I remember the night I found out I was pregnant. I was terrified. I went through a lot during that pregnancy, but when my daughter came, she changed my life. She was the most beautiful little baby and has always had such a tender heart. She is almost 5 now and I can’t imagine my life without her. I’ve been a single mom most of her life and I wouldn’t change it for the world.
As a single mom, I’ve been judged, looked at as “weak,” irresponsible, etc. I’ve had family and friends say hurtful things to me. But what I’ve learned over these past five years is something only a single parent gets to learn. It’s hard to explain to someone who has never experienced it, but my daughter and I have a special bond. It’s just her and me. She’s my biggest priority. I don’t have a spouse to help me or to give my heart and energy to. My biggest motivation is her. She is the reason I do everything I do, and it’s a special kind of love.

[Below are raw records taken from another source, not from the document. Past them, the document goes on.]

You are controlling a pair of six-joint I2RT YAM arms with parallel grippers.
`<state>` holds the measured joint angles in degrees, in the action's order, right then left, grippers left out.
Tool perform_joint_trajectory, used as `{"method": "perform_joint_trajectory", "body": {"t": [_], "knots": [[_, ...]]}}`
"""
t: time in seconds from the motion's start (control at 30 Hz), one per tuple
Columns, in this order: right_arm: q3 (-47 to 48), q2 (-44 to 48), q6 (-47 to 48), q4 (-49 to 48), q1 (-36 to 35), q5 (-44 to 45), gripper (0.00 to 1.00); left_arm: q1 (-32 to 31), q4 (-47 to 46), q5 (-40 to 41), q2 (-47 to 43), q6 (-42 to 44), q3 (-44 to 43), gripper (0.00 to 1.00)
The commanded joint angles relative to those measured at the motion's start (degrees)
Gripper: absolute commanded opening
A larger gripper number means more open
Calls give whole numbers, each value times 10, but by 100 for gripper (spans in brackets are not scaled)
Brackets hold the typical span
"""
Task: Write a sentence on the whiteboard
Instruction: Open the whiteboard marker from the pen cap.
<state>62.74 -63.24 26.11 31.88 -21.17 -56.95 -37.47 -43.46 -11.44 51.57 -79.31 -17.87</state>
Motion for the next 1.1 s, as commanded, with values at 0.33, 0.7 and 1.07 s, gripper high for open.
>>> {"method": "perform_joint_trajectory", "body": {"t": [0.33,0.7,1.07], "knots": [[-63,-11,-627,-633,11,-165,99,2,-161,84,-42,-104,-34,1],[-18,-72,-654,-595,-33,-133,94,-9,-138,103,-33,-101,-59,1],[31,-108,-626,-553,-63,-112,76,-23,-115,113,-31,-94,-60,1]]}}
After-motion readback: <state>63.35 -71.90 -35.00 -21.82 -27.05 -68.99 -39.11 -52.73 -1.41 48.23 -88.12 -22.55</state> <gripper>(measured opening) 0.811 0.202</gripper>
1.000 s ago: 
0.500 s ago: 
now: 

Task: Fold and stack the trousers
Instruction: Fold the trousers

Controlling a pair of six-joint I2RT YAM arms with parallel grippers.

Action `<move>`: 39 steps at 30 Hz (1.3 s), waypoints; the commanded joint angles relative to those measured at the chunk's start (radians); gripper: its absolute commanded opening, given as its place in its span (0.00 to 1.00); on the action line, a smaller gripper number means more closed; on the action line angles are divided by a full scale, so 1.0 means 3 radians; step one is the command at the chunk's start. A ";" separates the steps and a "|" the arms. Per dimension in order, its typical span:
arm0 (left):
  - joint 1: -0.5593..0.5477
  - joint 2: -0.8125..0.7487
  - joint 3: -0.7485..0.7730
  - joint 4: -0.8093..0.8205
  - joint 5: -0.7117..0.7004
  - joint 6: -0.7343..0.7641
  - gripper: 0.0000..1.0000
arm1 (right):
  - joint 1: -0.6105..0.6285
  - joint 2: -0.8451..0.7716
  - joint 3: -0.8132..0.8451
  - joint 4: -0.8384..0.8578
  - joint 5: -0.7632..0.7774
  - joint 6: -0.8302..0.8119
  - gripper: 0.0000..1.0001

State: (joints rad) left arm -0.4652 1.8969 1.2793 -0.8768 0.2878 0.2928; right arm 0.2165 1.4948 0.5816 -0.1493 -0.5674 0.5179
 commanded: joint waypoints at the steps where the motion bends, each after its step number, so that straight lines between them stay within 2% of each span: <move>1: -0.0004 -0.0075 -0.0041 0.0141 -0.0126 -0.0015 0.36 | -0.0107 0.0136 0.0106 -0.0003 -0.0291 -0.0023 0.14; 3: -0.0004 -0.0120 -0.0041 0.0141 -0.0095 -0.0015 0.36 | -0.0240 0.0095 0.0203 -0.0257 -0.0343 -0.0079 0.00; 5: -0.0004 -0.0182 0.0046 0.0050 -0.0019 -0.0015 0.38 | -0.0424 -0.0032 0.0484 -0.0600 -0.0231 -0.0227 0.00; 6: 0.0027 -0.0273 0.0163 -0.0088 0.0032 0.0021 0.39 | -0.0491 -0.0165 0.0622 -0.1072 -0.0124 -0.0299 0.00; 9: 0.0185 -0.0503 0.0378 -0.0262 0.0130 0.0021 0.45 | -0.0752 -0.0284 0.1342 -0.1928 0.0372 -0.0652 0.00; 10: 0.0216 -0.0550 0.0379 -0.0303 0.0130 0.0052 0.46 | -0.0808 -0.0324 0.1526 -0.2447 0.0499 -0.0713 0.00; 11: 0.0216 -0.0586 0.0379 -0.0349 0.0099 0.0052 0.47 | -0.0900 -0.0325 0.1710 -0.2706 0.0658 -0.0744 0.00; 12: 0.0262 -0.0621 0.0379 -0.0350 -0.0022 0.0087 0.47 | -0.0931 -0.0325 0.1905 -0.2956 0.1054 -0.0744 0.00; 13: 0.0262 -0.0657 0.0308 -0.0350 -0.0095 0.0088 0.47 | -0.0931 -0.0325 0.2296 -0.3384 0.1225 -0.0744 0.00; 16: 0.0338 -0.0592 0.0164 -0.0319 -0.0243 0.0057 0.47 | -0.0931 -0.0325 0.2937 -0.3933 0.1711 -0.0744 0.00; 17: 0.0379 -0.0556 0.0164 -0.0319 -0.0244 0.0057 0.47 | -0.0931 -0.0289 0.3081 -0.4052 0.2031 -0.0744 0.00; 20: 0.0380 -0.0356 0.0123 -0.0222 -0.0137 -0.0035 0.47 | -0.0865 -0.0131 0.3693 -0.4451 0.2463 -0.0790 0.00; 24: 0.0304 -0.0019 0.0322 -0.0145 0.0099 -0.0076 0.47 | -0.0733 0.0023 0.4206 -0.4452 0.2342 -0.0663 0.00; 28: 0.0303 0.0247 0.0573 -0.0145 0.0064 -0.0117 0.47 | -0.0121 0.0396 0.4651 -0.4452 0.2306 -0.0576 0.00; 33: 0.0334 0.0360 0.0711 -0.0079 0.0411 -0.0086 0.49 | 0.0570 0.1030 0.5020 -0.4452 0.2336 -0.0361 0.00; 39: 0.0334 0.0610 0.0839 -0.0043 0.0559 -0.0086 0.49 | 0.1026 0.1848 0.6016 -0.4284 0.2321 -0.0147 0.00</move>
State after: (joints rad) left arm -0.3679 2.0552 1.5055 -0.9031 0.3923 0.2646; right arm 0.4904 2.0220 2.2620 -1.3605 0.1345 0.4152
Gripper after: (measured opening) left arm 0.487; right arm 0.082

Being a single mom isn’t as unique as it used to be. Life happens, but from hard times come positive rewards. I’m not trying to take anything from parents who are in a relationship. What I’m saying is as a single mom I think I’ve become a better person today than I would have been if I was in a relationship her whole life. I’ve learned to work harder than ever. I’ve learned to be okay alone and appreciate and take care of myself. I’ve learned that I’m capable of more than I thought I ever could be.
I remember a few months ago I was taking 24 credits, going through a lot in my personal life, and I was trying to be the best mom I could. I was exhausted. I thought I was failing as a mother. One day I picked up my daughter from school. We got home and I laid down on the couch. My daughter came up to me and gave me a big hug and said, “Mommy, you’re the best mommy. I can’t wait to go to a big school like you. I love you.” Of course, it brought tears to my eyes. She saw me. She knows we always have each other. In that moment, I realized how much my daughter looks up to me and how much I look up to her too. Our bond will never die because of these years we get together. She is my best friend and I know I wouldn’t have the same kind of relationship I do with her now if things were different. I’m so lucky.
My daughter has saved me, and I know there are thousands of other single mom’s whose children have saved them as well. She has made me better. She has made me more patient and kind. She has opened my heart to a kind of love I never knew was possible. I wouldn’t trade these single-mom years for anything. I love my life with the two of us together. Being a single mom is something to be proud of. It takes a lot of love to be two parents, to provide for two (or more), to be an example to them, to be patient. Some days are easier than others, and it’s the hardest thing I’ve ever done. But it’s also the most rewarding.